8C_408/2014, 8C_429/2014 (f) du 23.03.2015 – Egalité des armes – Rapports des médecins employés de l’assurance / Revenu d’invalide – DPT

Arrêt du Tribunal fédéral 8C_408/2014, 8C_429/2014 (f) du 23.03.2015

 

Consultable ici : http://bit.ly/1dQuf7O

 

Egalité des armes – Rapports des médecins employés de l’assurance / 6 § 1 CEDH

Revenu d’invalide – Caractère convenable d’une DPT / 16 LPGA

 

Egalité des armes – Rapports des médecins employés de l’assurance / 6 § 1 CEDH

Selon l’art. 6 par. 1 CEDH, le principe de l’égalité des armes fait partie des droits à un procès équitable. Ce principe n’est pas uniquement destiné à sauvegarder l’égalité formelle des parties dans la procédure judiciaire mais doit en plus garantir une égalité des chances pour les parties de pouvoir faire valoir leurs moyens devant le tribunal.

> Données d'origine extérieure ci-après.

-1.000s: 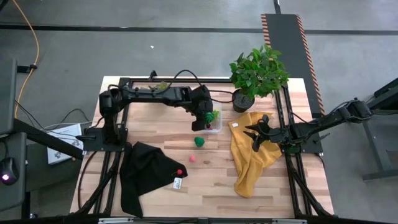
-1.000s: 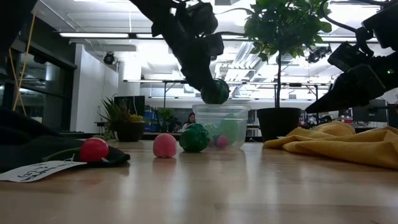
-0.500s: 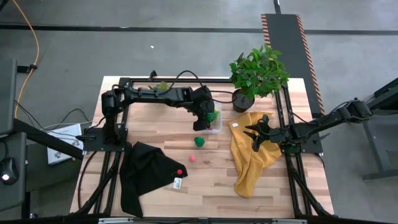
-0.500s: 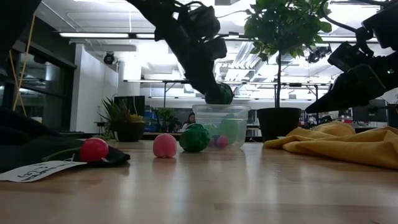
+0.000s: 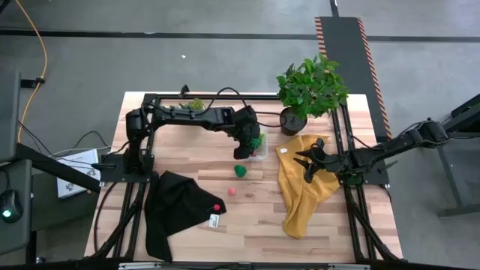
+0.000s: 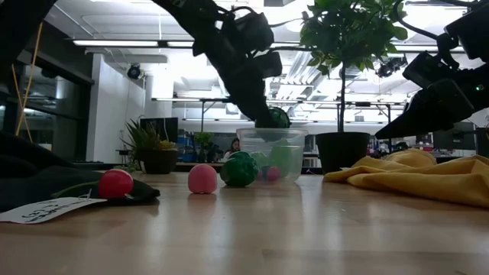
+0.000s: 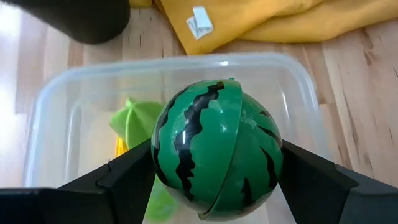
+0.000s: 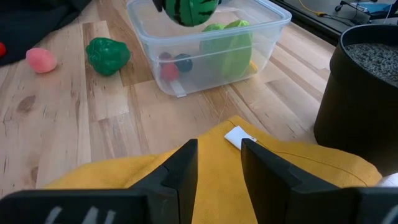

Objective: Pick and placing Produce into tupperware
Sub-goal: Put the watermelon into the transparent bin, then put the peach into the transparent bin

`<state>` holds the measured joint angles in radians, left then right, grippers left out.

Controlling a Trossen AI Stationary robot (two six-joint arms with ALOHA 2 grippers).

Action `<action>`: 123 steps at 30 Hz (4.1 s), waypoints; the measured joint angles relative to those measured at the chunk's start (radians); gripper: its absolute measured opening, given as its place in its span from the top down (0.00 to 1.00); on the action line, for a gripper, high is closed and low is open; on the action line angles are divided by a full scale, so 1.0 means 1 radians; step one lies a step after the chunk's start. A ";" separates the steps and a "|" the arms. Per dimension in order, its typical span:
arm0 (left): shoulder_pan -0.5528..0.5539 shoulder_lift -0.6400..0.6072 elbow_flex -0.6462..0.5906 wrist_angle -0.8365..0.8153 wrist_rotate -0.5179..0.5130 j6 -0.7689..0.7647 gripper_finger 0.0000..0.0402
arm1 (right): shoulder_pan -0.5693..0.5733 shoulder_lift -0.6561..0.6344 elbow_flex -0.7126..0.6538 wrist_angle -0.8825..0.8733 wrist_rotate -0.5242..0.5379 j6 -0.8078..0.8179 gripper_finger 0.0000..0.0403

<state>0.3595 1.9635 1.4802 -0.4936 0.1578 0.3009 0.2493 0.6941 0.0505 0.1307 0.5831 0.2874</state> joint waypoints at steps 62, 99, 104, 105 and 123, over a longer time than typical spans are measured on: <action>0.056 -0.102 0.000 -0.078 -0.035 0.009 0.19 | 0.000 0.000 0.000 -0.001 0.000 0.000 0.72; -0.024 -0.466 -0.237 -0.434 -0.032 -0.087 0.19 | 0.000 0.000 0.000 0.000 0.000 0.000 0.72; -0.071 -0.568 -0.381 -0.313 -0.004 -0.148 0.19 | 0.000 0.000 0.000 0.000 0.000 0.000 0.72; -0.081 -0.584 -0.412 -0.291 0.001 -0.159 0.19 | 0.000 0.000 0.000 0.000 0.000 0.000 0.72; -0.202 -0.780 -0.830 0.122 0.100 -0.333 0.19 | 0.000 -0.001 0.000 -0.001 0.000 0.000 0.72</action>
<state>0.1579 1.1836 0.6507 -0.3712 0.2575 -0.0323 0.2493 0.6933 0.0505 0.1295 0.5831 0.2874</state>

Toutefois, l’art. 6 par. 1 CEDH n’oblige pas les pays signataires de la Convention à prévoir une complète égalité des armes entre les parties. La Convention exige cependant qu’un assuré ne soit pas mis dans une situation procédurale dans laquelle il n’a aucune chance raisonnable de soumettre son affaire au tribunal sans être clairement défavorisé par rapport aux autres parties à la procédure. En regard de ces règles, il est en principe admissible qu’un tribunal se fonde sur les preuves obtenues de manière correcte par l’assureur et renonce ainsi à sa propre procédure probatoire.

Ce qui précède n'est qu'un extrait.